Al fondo de una torrentera rocosa, un riachuelo torcía desde su derecha, corría justo bajo él, y trazaba un meandro a la izquierda. Ni una sola planta viviente alegraba la hendidura hasta donde podía ver en cualquier dirección, aunque los huesos muertos de algunos árboles todavía se erguían como centinelas. Había algo parecido a un campamento, a orillas del riachuelo: tres o cuatro hogueras de campamento, ahora apagadas y frías, montones de víveres robados desperdigados por todas partes. Al otro lado de la torrentera, un par de caballos inquietos estaban atados a árboles muertos. Caballos reales, naturales hasta donde Dag podía decir. Mal cuidados, por supuesto.

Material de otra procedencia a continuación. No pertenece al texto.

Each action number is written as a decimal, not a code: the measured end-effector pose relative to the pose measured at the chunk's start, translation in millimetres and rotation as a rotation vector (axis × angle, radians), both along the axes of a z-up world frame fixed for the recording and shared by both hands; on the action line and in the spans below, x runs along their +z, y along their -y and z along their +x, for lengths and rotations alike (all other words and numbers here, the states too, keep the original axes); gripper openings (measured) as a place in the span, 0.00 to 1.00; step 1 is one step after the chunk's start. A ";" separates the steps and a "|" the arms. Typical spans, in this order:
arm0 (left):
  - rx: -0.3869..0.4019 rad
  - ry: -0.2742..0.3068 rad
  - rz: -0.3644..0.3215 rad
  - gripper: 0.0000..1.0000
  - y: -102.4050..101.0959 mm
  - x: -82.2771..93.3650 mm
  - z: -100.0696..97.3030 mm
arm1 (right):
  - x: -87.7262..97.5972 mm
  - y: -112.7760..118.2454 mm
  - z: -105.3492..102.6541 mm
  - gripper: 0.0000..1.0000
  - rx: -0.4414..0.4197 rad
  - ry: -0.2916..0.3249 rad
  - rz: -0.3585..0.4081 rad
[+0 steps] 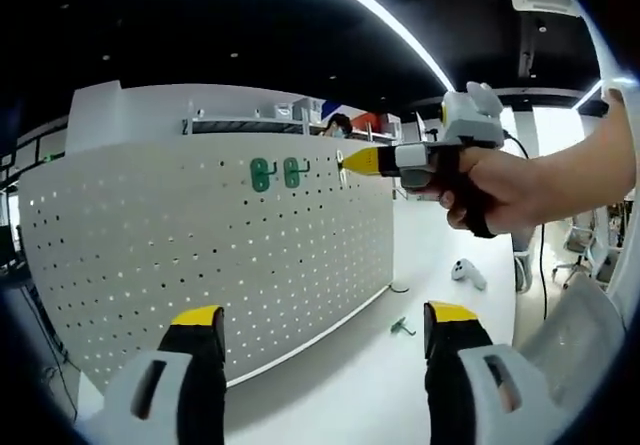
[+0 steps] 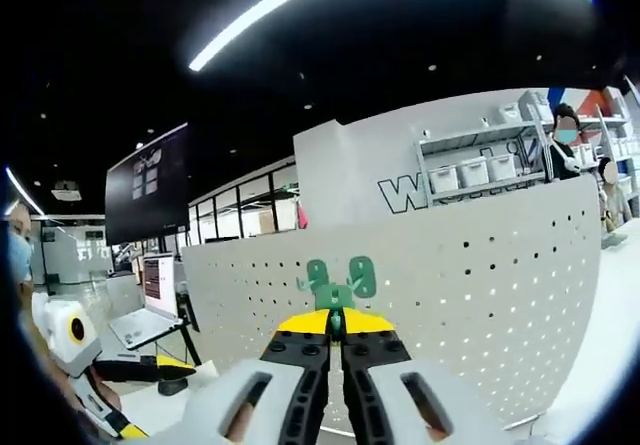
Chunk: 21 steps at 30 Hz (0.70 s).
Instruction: Insert the hook assembly into the mounting plate slot until the hook locks in place.
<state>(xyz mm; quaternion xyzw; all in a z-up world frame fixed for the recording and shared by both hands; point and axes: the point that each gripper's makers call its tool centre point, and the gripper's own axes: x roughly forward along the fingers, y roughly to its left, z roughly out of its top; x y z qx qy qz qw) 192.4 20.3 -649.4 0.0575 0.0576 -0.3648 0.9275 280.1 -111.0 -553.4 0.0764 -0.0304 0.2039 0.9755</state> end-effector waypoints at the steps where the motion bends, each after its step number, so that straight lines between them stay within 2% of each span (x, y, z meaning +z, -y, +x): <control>1: 0.002 0.002 -0.001 0.84 -0.9 -0.1 0.1 | 0.3 0.7 1.1 0.00 -0.002 0.002 -0.005; 12: 0.006 -0.008 -0.018 0.85 -3.5 -0.1 -2.6 | 6.6 11.3 16.9 0.00 -0.043 0.027 -0.034; 21: 0.015 -0.011 -0.017 0.84 -7.9 0.2 -2.5 | 20.5 23.5 32.3 0.00 -0.090 0.069 -0.065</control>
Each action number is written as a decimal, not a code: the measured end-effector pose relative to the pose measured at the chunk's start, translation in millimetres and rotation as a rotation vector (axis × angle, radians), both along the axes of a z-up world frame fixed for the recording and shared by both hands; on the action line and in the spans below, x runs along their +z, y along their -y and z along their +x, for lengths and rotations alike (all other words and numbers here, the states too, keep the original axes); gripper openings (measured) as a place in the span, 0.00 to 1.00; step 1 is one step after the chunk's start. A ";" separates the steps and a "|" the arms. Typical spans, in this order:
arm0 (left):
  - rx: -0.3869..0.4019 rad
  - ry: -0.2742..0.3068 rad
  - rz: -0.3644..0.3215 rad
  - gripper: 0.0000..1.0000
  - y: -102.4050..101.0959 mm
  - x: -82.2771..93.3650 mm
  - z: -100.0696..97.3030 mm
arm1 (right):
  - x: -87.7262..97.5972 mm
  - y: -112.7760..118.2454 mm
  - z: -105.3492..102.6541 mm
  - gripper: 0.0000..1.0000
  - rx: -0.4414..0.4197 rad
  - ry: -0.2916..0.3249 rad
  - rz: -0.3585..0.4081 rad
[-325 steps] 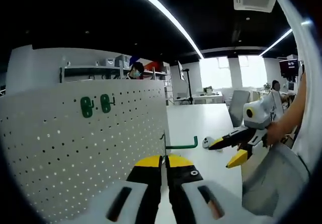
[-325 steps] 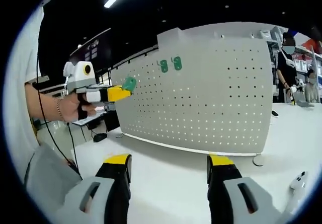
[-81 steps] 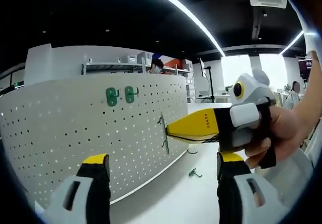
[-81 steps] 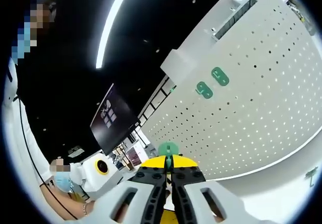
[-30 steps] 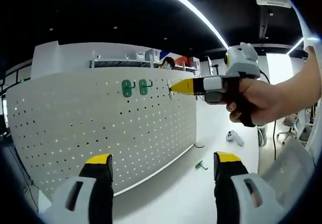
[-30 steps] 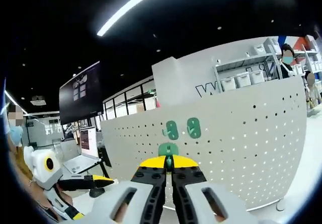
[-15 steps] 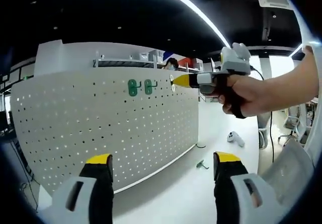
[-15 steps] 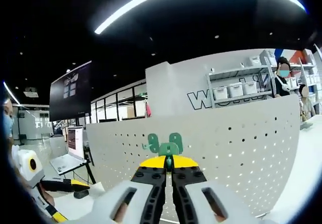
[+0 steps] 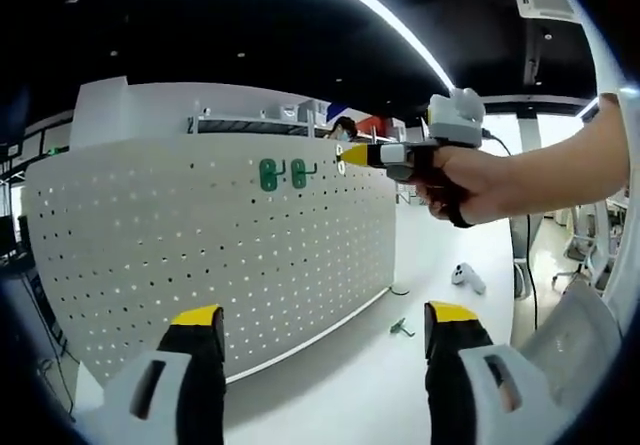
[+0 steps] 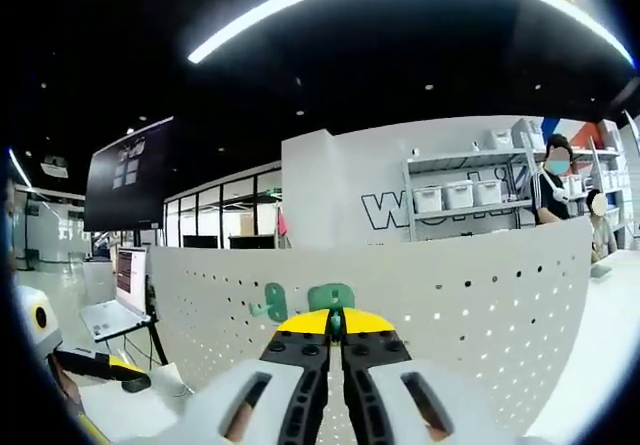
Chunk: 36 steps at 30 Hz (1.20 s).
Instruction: Insert the hook assembly into the mounting plate slot until the hook locks in place.
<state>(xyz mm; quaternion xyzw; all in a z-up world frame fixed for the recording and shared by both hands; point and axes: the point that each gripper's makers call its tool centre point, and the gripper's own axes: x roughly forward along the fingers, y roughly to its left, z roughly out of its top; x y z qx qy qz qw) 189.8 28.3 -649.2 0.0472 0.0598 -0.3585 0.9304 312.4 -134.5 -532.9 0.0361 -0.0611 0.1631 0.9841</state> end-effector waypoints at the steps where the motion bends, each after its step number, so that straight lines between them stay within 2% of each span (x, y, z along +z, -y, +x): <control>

El lugar podía acomodar a veinticinco o cincuenta hombres, pero estaba hombre de barro dormido en un montón de trapos como en un nido. Dag se preguntó si algunos de los ausentes serían hombres que su patrulla había capturado la noche anterior. Lo cual querría decir que la patrulla podría llegar en cualquier momento, un pensamiento agradable. No se permitió dejarse llevar por la esperanza.
A mitad de la pendiente opuesta de la torrentera, una plataforma de piedra saliente creaba una cueva, quizá de sesenta pies de largo y protegida en la entrada por un suave saliente de piedra gris que se erguía hasta casi tocar la plataforma. Desde donde estaba no podía decir lo profunda que era. Salían senderos desde ambos lados, abajo hacia el riachuelo y por la pendiente opuesta.